Camden Art Centre, London
Pop and avant garde sensibilities join forces in this playful show, full of giant limbs, wearable furniture and bare bottoms

According to Wikipedia, the slanket – a wearable blanket with sleeves – was invented in 1998 by an American called Gary Clegg. Congratulations, Gary, but as regards this indispensable contribution to human comfort, Nicola L could rightfully claim to have got there first. The French artist, born Nicola Leuthe, had a cosy line in wearable artworks, known as pénétrables. Most are large, coloured canvases, hung on the wall with shaped sections into which you can insert your face, arms and legs. Others are rather cosier. Currently taking up substantial acreage at Camden Art Centre in London is the soft and fluffy Grey Rug for Five People (1975), essentially a family-size slanket.

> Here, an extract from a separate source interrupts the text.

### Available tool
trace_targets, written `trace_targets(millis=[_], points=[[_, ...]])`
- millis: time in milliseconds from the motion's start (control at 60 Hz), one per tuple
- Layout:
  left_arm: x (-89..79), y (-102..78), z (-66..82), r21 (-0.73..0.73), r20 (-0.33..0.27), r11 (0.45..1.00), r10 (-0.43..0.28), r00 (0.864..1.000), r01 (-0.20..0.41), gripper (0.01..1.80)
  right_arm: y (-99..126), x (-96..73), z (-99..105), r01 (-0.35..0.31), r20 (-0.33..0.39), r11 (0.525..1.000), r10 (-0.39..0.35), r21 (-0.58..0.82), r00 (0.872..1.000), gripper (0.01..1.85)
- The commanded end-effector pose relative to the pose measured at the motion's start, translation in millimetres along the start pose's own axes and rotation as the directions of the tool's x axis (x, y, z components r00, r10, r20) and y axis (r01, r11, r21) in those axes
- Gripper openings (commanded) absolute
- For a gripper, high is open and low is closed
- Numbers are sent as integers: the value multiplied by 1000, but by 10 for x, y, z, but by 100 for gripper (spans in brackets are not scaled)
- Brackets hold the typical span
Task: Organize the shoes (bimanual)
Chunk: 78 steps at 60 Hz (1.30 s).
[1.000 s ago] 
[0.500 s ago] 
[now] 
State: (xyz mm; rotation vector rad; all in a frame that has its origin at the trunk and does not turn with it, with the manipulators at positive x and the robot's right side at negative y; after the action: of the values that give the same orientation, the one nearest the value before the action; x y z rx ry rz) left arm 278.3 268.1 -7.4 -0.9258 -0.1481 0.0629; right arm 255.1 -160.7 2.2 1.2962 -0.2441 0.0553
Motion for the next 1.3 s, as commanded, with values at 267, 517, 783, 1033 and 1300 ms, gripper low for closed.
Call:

The most appealing works in the show, titled I Am the Last Woman Object, hover between the worlds of art and design. These are jazzy, functional furnishing items made like body parts – freestanding bookshelves shaped like heads in profile, lamps like cartoon eyes, a giant foot that you can lounge upon, piles of cushions shaped like dismembered male limbs. A natty little ironing board – Woman Ironing Table #1 (2005) – features an iron shaped like a penis.